O quixotismo e o impeachment
Nestes tempos sombrios por que estamos passando, o maior personagem da literatura universal (ao menos a meu modesto juízo), Dom Quixote de La Mancha, está sendo agora celebrado em qualquer país civilizado do planeta…
A morte de seu criador, o grandíssimos escritor espanhol Miguel de Cervantes, cumpre 400 anos. O Rio lhe rende homenagem, com a encenação da ópera Dom Quixote, do francês Jules Massenet, a que assisti no Theatro Municipal neste mesmo fim de semana conturbado, quando o “impedimento” (tão melhor optar pelo substantivo em português…) foi votado em Brasília.
Não pense o caro leitor que vou escrever aqui sobre o que achei da decisão da Câmara.
Não, meu intuito é extra-partidário e ausente de opinião pessoal. Até para robustecer o paralelo que trago sobre comportamentos. Comportamentos, é claro, dos políticos.
O Cavaleiro Errante, para quem não sabe, o fidalgo seiscentista Quixote de La Mancha, esgrimiu, ao lado do inseparável companheiro Sancho Pança e de sua alongada espada medieval, a solidão, os silêncios e as belas reflexões sobre a vida, ou seja, o comportamento mais nobre a que pode atingir o ser humano. A dignidade de suas paixões, de suas ações, de suas delicadezas, exaltam a culminância de procedimento. Ele luta contra moinhos de vento, ele celebra a poesia no prazer de ser útil, ele castra a libertinagem do mal agir, da indecência comportamental. Aí justamente é onde quero chegar. A grandeza do Cavaleiro, também um “cavalheiro” natural e necessário, é exatamente o oposto da maioria dos deputados que ontem adentraram nossas casas pela tevê. Cenas de grosseria explícita, de péssima educação, de gritos e até grunhidos simiescos, de falta de compostura enfim, foram usuais. Quixote era um errante, um sonhador, e nada devia ao povo. Os deputados devem sim, e muito, ao menos na idealização com que a cidadania gostaria de vê-los. Eles deveriam nos nutrir de sabedoria, retidão, verdades. Exemplos róseos e não negros enfim.

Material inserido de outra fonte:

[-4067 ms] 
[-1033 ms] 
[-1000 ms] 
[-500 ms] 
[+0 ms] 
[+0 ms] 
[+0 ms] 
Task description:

Onde ficam um tostaozinho de bom comportamento, uma réstia de dignidade, uma possibilidade, mesmo econômica e esquálida, de honradez pessoal?
Proponho, portanto, que o espírito imortal do Cavaleiro de Cervantes, agora em celebração mundial, possa jogar não um clarão, que seria pedir demais, mas ao menos uma luzezinha de vela, que seja, para tentar iluminar os procedimentos dos nossos políticos. Talvez a crise acabrunhante por que passamos, nestes tempos grávidos de diatribes e mentiras, pudesse ser um tanto mais amavelmente arrefecida. Valha-nos Deus!